*What you should do*: Repeat back the listing below, word for word and in full.

*Information supplied*:
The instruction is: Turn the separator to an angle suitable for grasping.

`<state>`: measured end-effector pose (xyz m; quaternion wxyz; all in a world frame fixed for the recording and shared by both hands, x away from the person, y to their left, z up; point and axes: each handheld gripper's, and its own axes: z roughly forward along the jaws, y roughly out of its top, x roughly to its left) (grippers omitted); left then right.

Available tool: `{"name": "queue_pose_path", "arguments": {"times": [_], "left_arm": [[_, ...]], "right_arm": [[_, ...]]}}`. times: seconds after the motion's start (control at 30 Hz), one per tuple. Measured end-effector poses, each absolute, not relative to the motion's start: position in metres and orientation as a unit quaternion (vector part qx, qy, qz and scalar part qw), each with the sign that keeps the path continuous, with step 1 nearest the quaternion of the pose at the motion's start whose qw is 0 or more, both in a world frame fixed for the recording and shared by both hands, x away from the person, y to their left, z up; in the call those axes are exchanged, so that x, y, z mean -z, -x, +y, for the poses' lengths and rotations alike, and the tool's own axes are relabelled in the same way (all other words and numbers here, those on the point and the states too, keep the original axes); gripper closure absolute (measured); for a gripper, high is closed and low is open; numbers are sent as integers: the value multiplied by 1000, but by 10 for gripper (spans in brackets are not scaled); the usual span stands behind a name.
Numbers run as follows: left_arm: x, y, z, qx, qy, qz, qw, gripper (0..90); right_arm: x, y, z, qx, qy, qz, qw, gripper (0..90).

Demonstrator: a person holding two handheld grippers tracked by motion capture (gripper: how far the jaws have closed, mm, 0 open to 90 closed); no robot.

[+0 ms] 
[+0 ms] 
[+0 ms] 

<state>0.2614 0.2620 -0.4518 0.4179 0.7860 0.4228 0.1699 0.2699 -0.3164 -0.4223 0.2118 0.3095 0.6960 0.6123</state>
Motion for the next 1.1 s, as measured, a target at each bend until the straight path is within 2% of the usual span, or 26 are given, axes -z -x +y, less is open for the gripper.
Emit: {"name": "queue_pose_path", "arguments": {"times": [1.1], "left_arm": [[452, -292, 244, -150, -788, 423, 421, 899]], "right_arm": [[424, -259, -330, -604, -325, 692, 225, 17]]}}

*Written solution*:
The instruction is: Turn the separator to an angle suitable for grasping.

`<state>`: measured end-effector pose (xyz m; quaternion wxyz; all in a world frame fixed for the recording and shared by both hands, x away from the person, y to their left, z up; point and axes: each handheld gripper's, and its own axes: z roughly forward along the jaws, y roughly out of its top, x roughly to its left) (grippers omitted); left then right.

Available tool: `{"name": "queue_pose_path", "arguments": {"times": [_], "left_arm": [[_, ...]], "right_arm": [[_, ...]]}}`. times: seconds after the motion's start (control at 30 Hz), one per tuple. Measured end-effector poses, each absolute, not relative to the motion's start: position in metres and orientation as a unit quaternion (vector part qx, qy, qz and scalar part qw), each with the sign that keeps the path continuous, with step 1 nearest the quaternion of the pose at the motion's start whose qw is 0 or more, both in a world frame fixed for the recording and shared by both hands, x away from the person, y to their left, z up; in the call those axes are exchanged, so that x, y, z mean -z, -x, +y, for the poses' lengths and rotations alike, and the tool's own axes are relabelled in the same way (all other words and numbers here, those on the point and the states too, keep the original axes); gripper closure absolute (measured); for a gripper, high is closed and low is open; numbers are sent as integers: the value multiplied by 1000, but by 10 for gripper (spans in brackets are not scaled); the usual span stands behind a name.
Numbers run as follows: left_arm: x, y, z, qx, qy, qz, qw, gripper (0..90); right_arm: x, y, z, qx, qy, qz, qw, gripper (0..90).

Demonstrator: a person holding two handheld grippers tracked by motion capture (gripper: how far the jaws have closed, mm, 0 open to 90 closed); no robot.

[+0 ms] 
[+0 ms] 
[+0 ms] 

<state>0.2614 0.2620 -0.4518 0.4179 0.7860 0.4228 0.1699 0.2699 -0.3164 -0.4223 0.2118 0.3095 0.6960 0.6123</state>
Motion for the next 1.1 s, as measured, a target at each bend until the straight path is within 2% of the usual span, or 26 are given, axes -z -x +y, less is open for the gripper.
Emit: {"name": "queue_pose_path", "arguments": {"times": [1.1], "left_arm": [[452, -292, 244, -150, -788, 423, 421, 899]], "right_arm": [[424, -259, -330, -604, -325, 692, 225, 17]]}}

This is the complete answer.